**WORK TO BE COMPLETED**
Provide an exact repetition of every entry, with no word altered.

**Stored dataset items**
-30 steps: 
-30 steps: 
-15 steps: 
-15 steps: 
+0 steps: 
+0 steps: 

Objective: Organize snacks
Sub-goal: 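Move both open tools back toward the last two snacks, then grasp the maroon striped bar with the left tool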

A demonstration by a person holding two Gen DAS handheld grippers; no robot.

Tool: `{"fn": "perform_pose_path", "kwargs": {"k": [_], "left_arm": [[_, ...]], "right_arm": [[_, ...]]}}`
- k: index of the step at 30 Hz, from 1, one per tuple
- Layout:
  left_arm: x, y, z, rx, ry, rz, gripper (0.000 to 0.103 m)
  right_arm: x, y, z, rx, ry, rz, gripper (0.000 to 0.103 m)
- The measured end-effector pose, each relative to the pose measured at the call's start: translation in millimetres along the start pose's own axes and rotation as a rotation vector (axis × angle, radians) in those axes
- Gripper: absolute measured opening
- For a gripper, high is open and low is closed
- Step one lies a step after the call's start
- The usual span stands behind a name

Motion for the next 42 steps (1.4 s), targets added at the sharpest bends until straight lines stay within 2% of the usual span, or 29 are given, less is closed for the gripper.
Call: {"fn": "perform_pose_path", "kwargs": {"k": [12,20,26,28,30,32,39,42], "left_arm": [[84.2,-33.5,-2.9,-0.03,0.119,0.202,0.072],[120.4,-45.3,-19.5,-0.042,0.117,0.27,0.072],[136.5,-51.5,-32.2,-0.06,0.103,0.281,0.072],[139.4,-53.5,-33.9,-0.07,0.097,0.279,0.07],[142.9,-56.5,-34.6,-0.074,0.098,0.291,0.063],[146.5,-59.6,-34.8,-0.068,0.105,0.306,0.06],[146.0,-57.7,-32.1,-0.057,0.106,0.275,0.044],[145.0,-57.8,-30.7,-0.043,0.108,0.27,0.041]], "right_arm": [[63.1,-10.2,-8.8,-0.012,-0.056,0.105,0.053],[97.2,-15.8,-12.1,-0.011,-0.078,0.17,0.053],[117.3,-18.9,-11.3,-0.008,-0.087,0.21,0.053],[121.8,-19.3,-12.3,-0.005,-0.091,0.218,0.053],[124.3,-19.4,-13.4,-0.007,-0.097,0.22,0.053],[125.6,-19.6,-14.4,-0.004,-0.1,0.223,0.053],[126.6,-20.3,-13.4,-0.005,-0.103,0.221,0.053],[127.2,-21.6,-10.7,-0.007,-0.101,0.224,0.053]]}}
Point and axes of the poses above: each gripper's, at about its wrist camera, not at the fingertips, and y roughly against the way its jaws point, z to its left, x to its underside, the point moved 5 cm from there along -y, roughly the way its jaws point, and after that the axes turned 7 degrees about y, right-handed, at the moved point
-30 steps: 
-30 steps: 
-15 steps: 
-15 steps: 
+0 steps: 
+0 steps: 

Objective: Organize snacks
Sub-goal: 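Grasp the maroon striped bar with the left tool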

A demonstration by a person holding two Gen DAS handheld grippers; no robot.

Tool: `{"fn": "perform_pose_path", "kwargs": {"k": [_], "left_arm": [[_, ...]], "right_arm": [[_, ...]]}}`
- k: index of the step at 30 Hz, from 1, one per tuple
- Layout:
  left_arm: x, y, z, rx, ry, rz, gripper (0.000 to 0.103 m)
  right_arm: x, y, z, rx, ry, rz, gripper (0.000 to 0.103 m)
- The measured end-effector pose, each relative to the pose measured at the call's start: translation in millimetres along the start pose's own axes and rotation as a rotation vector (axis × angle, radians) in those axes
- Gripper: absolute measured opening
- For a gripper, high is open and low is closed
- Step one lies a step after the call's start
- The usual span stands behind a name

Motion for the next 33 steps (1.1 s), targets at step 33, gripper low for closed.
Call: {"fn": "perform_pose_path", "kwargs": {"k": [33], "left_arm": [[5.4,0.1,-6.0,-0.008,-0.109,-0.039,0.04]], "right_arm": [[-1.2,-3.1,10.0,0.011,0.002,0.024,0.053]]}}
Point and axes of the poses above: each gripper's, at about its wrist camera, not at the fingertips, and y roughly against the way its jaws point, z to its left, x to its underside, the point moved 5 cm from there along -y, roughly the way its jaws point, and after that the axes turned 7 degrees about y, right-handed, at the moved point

**EXERCISE SOLUTION**
-30 steps: 
-30 steps: 
-15 steps: 
-15 steps: 
+0 steps: 
+0 steps: 

Objective: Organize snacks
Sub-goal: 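Move both open tools back toward the last two snacks, then grasp the maroon striped bar with the left tool
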
A demonstration by a person holding two Gen DAS handheld grippers; no robot.

Tool: `{"fn": "perform_pose_path", "kwargs": {"k": [_], "left_arm": [[_, ...]], "right_arm": [[_, ...]]}}`
- k: index of the step at 30 Hz, from 1, one per tuple
- Layout:
  left_arm: x, y, z, rx, ry, rz, gripper (0.000 to 0.103 m)
  right_arm: x, y, z, rx, ry, rz, gripper (0.000 to 0.103 m)
- The measured end-effector pose, each relative to the pose measured at the call's start: translation in millimetres along the start pose's own axes and rotation as a rotation vector (axis × angle, radians) in those axes
- Gripper: absolute measured opening
- For a gripper, high is open and low is closed
- Step one lies a step after the call's start
- The usual span stands behind a name

Motion for the next 42 steps (1.4 s), targets added at the sharpest bends until straight lines stay within 2% of the usual span, or 29 are given, less is closed for the gripper.
Call: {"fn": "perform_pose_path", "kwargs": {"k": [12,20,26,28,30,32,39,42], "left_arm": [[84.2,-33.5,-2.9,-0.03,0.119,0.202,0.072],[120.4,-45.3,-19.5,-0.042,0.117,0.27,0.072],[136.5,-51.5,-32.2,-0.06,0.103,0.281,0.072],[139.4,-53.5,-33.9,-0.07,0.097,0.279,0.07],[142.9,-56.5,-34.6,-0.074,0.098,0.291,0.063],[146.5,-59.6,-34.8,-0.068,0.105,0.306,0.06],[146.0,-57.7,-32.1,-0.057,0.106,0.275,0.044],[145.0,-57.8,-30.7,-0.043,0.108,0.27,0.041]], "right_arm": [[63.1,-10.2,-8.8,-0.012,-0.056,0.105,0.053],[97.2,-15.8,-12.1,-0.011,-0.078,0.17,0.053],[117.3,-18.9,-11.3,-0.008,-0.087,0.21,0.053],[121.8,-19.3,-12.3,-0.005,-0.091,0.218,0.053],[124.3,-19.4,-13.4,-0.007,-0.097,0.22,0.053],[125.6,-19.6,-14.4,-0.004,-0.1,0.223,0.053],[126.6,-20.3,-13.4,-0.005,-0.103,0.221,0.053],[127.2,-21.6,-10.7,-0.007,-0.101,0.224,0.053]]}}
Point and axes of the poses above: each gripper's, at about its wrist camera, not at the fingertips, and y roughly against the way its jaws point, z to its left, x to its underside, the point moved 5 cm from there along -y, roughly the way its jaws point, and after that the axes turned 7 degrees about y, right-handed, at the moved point
-30 steps: 
-30 steps: 
-15 steps: 
-15 steps: 
+0 steps: 
+0 steps: 

Objective: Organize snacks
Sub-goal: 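Grasp the maroon striped bar with the left tool
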
A demonstration by a person holding two Gen DAS handheld grippers; no robot.

Tool: `{"fn": "perform_pose_path", "kwargs": {"k": [_], "left_arm": [[_, ...]], "right_arm": [[_, ...]]}}`
- k: index of the step at 30 Hz, from 1, one per tuple
- Layout:
  left_arm: x, y, z, rx, ry, rz, gripper (0.000 to 0.103 m)
  right_arm: x, y, z, rx, ry, rz, gripper (0.000 to 0.103 m)
- The measured end-effector pose, each relative to the pose measured at the call's start: translation in millimetres along the start pose's own axes and rotation as a rotation vector (axis × angle, radians) in those axes
- Gripper: absolute measured opening
- For a gripper, high is open and low is closed
- Step one lies a step after the call's start
- The usual span stands behind a name

Motion for the next 33 steps (1.1 s), targets at step 33, gripper low for closed.
Call: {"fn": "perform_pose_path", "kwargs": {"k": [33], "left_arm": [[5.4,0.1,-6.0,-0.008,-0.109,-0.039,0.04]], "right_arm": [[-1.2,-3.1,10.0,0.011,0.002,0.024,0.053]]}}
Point and axes of the poses above: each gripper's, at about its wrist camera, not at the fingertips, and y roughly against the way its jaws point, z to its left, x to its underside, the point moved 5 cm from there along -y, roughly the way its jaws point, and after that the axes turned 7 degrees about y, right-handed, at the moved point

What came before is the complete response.